Data segment
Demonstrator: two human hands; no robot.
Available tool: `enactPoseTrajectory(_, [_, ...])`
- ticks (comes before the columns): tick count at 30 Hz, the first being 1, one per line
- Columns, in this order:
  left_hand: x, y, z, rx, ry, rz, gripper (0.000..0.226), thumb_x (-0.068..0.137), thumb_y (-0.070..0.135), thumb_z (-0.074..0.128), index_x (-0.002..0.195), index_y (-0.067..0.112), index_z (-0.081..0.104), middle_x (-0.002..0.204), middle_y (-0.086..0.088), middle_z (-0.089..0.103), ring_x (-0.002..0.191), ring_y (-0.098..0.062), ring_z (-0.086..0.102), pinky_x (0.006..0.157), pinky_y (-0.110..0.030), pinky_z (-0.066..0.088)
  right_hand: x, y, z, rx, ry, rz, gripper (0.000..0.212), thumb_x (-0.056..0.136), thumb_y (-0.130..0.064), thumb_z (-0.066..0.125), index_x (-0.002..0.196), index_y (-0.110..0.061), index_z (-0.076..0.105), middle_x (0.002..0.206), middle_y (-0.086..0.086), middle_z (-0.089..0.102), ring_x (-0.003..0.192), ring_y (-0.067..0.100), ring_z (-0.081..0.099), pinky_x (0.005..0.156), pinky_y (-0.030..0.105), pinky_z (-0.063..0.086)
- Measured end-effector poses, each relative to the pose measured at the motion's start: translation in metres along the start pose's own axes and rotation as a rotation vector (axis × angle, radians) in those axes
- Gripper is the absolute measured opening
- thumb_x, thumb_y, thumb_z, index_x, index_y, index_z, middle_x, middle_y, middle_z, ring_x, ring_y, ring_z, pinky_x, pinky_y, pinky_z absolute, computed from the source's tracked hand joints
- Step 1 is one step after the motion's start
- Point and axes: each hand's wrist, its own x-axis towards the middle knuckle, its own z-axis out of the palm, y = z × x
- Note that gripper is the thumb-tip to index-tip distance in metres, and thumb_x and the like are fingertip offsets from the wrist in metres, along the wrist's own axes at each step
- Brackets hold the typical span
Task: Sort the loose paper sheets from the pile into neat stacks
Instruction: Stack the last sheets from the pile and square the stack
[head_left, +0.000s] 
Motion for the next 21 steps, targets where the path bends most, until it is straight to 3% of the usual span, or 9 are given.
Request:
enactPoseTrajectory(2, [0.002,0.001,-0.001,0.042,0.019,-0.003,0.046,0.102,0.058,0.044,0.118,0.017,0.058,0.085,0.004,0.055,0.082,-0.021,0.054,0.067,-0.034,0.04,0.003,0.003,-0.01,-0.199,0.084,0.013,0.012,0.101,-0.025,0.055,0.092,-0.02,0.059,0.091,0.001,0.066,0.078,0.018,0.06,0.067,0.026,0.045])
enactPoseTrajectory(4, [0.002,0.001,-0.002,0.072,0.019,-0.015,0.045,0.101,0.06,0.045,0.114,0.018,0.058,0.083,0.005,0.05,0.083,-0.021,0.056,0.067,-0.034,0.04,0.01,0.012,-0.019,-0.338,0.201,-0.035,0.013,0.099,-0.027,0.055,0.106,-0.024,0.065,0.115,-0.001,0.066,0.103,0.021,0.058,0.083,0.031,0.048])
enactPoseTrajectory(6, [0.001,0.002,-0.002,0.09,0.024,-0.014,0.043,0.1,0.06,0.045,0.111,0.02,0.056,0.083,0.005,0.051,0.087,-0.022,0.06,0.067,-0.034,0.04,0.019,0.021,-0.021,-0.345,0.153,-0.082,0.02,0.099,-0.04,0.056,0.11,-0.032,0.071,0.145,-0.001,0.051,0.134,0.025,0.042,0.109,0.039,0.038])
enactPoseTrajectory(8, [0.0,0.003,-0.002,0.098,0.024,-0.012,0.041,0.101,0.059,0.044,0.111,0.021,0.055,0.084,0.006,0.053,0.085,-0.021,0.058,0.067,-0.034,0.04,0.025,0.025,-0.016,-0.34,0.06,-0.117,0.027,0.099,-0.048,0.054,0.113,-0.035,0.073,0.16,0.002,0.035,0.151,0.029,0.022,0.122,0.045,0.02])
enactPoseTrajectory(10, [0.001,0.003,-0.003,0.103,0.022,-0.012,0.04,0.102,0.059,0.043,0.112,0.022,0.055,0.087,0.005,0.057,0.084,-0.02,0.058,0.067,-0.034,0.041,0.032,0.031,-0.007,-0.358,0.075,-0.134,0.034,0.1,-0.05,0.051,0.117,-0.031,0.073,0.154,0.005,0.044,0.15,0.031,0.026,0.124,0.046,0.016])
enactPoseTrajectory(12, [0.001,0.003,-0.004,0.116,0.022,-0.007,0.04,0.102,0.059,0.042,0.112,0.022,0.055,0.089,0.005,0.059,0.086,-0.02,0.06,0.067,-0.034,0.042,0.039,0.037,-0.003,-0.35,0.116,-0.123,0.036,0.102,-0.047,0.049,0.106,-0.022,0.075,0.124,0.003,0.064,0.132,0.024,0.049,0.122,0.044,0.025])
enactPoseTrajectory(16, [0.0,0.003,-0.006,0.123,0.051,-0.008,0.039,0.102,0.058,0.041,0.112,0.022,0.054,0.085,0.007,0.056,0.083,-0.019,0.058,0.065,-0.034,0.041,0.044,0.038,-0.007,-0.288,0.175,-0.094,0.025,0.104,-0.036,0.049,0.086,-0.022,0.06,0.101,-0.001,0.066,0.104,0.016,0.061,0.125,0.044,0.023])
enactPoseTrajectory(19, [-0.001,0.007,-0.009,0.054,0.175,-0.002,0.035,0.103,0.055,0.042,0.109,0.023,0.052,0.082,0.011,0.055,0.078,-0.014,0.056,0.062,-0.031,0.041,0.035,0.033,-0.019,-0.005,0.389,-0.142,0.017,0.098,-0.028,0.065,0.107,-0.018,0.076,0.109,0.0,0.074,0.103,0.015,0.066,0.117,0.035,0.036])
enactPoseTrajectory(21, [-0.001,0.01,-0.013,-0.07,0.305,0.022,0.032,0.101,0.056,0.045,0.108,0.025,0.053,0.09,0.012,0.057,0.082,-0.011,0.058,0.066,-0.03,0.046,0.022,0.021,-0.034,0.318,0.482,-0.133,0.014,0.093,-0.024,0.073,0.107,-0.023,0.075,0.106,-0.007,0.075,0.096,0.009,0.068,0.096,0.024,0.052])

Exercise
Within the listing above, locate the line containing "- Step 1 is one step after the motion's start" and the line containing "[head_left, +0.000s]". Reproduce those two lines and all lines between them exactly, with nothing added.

Response to this task
- Step 1 is one step after the motion's start
- Point and axes: each hand's wrist, its own x-axis towards the middle knuckle, its own z-axis out of the palm, y = z × x
- Note that gripper is the thumb-tip to index-tip distance in metres, and thumb_x and the like are fingertip offsets from the wrist in metres, along the wrist's own axes at each step
- Brackets hold the typical span
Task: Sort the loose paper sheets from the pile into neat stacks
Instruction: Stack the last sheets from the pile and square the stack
[head_left, +0.000s] 

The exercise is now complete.